La casa de verano (Valeria Bruni Tedeschi)

Como cada año, Anna planea pasar las vacaciones de verano junto con familia y amigos en una casa solariega de la Costa Azul francesa. La ruptura de última hora con su marido y su difícil situación sacando adelante una nueva película convergen en un escenario dionisíaco con amplios jardines, vistas panorámicas del mar que cubren todo el horizonte y los diferentes conflictos irresueltos de los que allí acaban por inercia cada año. Valeria Bruni Tedeschi plantea en La casa de verano un ejercicio desvergonzadamente autoconsciente sobre la vida burguesa tan alejada —y al mismo tiempo tan próxima— a los verdaderos problemas que acucian a la gente corriente con la que, por ejemplo, cuentan como miembros del servicio para limpiar, cocinar y mantener las lujosas instalaciones en perfecto estado sin que ellos tengan que mover un dedo. Pero son también los propios personajes los que aquí aparecen con un sentido propio de su posición en el mundo que les sirve para reivindicarse frente a los demás sea cual sea su clase y condición. Lo metatextual no sólo conecta entre el alter ego de la directora que encarna en el relato, sino también en la aproximación que realiza al proceso catártico de superar la muerte de su hermano su personaje con la ficción cinematográfica como proyección del duelo y el sufrimiento.

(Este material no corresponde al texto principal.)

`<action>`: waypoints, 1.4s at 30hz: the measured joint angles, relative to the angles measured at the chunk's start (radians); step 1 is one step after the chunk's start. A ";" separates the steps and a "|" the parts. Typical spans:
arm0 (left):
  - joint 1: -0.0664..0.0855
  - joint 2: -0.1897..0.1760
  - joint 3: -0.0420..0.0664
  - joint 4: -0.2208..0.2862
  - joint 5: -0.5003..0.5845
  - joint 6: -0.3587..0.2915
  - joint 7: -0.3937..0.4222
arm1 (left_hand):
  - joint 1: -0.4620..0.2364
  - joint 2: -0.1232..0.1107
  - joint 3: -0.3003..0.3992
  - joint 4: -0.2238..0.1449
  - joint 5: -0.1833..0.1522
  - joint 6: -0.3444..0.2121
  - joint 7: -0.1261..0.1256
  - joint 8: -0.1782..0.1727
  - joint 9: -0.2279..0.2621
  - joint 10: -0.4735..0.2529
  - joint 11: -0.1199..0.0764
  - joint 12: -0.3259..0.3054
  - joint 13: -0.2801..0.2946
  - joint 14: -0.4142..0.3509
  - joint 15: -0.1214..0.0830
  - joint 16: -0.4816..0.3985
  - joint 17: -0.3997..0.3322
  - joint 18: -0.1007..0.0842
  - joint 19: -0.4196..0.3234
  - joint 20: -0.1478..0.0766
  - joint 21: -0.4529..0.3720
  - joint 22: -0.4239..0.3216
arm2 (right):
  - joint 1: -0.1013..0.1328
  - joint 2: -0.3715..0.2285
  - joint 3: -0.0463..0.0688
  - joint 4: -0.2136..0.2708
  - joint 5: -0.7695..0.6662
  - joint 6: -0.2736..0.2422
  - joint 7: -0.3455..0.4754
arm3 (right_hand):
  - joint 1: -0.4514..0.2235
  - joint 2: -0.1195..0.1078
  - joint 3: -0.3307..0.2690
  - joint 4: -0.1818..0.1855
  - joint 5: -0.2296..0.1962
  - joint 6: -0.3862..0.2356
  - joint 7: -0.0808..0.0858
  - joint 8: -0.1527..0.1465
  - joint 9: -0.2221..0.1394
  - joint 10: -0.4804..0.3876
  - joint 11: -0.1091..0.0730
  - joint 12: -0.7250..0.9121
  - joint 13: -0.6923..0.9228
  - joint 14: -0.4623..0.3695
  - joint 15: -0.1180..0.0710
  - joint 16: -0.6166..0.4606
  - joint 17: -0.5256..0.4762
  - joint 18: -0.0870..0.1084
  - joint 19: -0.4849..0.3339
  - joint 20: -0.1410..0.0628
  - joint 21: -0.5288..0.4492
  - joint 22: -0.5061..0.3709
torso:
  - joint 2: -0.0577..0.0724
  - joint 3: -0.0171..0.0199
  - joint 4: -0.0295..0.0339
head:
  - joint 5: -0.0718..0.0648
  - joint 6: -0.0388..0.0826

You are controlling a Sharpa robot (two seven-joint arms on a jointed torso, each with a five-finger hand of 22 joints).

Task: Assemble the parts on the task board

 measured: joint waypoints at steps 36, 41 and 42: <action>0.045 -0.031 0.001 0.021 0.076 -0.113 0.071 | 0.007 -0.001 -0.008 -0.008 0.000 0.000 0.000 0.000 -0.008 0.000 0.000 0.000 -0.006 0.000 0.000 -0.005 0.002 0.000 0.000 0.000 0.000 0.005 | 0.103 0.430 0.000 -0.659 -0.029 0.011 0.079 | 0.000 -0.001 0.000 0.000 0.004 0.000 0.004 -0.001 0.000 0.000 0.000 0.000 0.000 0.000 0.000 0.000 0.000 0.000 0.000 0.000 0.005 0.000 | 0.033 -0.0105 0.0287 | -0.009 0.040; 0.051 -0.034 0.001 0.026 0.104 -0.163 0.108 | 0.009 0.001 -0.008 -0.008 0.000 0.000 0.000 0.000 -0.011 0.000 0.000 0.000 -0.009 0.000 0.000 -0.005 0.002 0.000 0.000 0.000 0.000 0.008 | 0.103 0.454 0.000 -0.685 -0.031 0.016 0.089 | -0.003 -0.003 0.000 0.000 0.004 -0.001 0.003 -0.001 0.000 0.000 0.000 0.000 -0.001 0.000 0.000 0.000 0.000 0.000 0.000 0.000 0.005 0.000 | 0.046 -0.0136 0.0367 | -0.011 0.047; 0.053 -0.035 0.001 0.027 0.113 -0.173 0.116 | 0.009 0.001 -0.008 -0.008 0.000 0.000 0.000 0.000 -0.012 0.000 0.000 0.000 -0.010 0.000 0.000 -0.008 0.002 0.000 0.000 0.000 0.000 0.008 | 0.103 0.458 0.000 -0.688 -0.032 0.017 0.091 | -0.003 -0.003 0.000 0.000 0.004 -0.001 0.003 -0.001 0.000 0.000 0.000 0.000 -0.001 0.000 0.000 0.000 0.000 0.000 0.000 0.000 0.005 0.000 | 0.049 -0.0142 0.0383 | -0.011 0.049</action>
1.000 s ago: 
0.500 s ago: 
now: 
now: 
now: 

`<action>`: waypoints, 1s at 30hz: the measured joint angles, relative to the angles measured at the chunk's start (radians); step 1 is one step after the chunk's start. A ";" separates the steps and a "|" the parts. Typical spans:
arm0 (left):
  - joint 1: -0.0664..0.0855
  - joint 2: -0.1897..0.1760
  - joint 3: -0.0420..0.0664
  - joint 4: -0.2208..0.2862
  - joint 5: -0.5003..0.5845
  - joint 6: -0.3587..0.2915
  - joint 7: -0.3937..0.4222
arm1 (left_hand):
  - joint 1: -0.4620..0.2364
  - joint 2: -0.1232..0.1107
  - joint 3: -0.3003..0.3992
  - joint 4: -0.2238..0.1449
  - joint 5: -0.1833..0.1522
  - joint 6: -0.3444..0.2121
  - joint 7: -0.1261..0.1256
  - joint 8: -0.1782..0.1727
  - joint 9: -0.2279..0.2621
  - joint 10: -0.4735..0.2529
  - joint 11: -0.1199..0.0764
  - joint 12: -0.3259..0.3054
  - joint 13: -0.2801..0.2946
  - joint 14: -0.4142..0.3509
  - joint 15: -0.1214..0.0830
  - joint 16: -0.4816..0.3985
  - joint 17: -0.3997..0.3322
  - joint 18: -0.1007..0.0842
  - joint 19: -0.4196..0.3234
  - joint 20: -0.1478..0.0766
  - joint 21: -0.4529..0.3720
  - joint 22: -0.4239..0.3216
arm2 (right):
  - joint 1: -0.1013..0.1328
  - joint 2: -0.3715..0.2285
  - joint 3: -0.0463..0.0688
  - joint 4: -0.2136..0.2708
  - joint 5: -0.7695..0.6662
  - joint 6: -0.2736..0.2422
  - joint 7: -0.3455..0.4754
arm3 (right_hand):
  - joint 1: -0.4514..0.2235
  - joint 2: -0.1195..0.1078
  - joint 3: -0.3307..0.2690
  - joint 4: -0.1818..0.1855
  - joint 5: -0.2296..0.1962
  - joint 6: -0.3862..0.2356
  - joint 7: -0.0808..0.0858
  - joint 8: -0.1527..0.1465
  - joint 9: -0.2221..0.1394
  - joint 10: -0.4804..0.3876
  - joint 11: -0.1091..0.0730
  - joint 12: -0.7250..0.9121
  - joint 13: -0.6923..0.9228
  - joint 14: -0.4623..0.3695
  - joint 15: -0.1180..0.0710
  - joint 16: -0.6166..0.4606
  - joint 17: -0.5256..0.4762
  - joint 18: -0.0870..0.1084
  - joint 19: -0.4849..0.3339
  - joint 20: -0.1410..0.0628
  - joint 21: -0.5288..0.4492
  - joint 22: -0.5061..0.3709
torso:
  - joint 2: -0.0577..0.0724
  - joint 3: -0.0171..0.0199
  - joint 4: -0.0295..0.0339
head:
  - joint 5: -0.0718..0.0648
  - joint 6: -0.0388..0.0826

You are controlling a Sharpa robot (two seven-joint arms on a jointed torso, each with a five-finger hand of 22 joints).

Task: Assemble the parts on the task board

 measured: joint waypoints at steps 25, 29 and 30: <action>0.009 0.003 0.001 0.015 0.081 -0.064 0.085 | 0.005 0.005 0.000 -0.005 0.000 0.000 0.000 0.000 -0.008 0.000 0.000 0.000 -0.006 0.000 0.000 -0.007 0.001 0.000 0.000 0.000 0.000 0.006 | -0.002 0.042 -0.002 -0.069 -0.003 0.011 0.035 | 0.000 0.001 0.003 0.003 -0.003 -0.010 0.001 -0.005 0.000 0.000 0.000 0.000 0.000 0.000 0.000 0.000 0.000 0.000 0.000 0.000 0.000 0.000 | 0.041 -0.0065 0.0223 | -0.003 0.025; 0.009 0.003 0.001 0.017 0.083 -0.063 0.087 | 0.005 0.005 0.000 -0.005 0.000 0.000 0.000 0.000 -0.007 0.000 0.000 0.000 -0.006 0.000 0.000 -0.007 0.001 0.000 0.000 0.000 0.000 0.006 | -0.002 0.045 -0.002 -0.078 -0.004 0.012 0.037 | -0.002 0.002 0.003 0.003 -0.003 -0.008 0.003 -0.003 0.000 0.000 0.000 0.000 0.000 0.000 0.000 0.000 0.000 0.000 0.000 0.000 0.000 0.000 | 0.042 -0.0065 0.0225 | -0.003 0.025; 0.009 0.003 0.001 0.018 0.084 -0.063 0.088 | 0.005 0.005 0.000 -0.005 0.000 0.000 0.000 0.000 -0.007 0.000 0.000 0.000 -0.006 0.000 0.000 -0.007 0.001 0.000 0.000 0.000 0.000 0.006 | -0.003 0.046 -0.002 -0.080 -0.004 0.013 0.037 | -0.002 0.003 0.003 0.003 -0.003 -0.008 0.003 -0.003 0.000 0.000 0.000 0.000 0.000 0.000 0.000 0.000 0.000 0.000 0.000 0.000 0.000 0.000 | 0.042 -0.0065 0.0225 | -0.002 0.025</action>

Esta relación entre realidad y ficción está presente a distintos niveles, exponiendo las propias querencias de la directora por utilizar lo fílmico como creación vinculada irremediablemente a su persona y su familia —su hija Celine Garrel y su madre Marisa Borini fornan parte del amplio reparto—. Pero también en cómo se crean narrativas individuales y compartidas sobre sus vivencias y problemas del pasado. Unas narrativas que todos reconocen como falsas, sesgadas o con una intencionalidad concreta pero que por regla general no denuncian a su interlocutor para mantener cierto estado de paz pactada. Si bien el personaje de Bruni Tedeschi es quien sirve de guía para conocer al resto, pronto la narración se expande y comienza a ser más evidente una estructura coral creada a partir de definir pequeños eventos costumbristas retratados a modo impresionista. Dando así personalidad concreta a todos ellos, abriendo para el espectador una multiplicidad casi inmanejable de tramas configuradas a base de secretos, silencios, frustraciones, envidias y deseos incumplidos. Todo salpicado por la aparición de un realismo mágico que se integra a la perfección en este estado casi onírico en el que los individuos de la casa pasan los días comiendo, bebiendo, bañándose o realizando afilados comentarios.

Este estudio de las formas y costumbres burguesas y su relación con los trabajadores de la casa se da mientras somos testigos de cómo se enfrentan al dolor y el patetismo de la existencia. Entre la farsa y la tragedia nada importa, nada es grave como para cambiar la rutina o el tiempo de ocio. El cierre de una fábrica y el despido de cientos de empleados, la presunta desaparición o ahogo de uno de ellos o la infidelidad de un marido con una modelo de lencería de veinte años… Entre la distancia irónica y el manejo de la escena como un gran teatro de comedia, la cámara presenta con mordacidad a sus personajes pero sin ser hiriente, llegando a un cierto punto de admiración por puro asombro ante la adaptabilidad y supervivencia que demuestran sea cual sea la circunstancia. Pero también señalando inquisitivamente ese artificio coreografiado en el que todos participan y con el que acaban siempre juntos a pesar de todo. Pero esa rigurosidad estilística al capturar sus conversaciones no excluye su habilidad para integrar incisos de extrema ambigüedad visual en los que permite jugar con la idea de lo sobrenatural contextualizado en un entorno —tanto interno como externo a la casa— que por ejemplo permite registrar los bailes y canturreos de Valeria Golino flotando descalza como una ninfa, como un ente de otro tiempo y otra sustancia que, como todos ellos, no responde a las reglas del resto del mundo.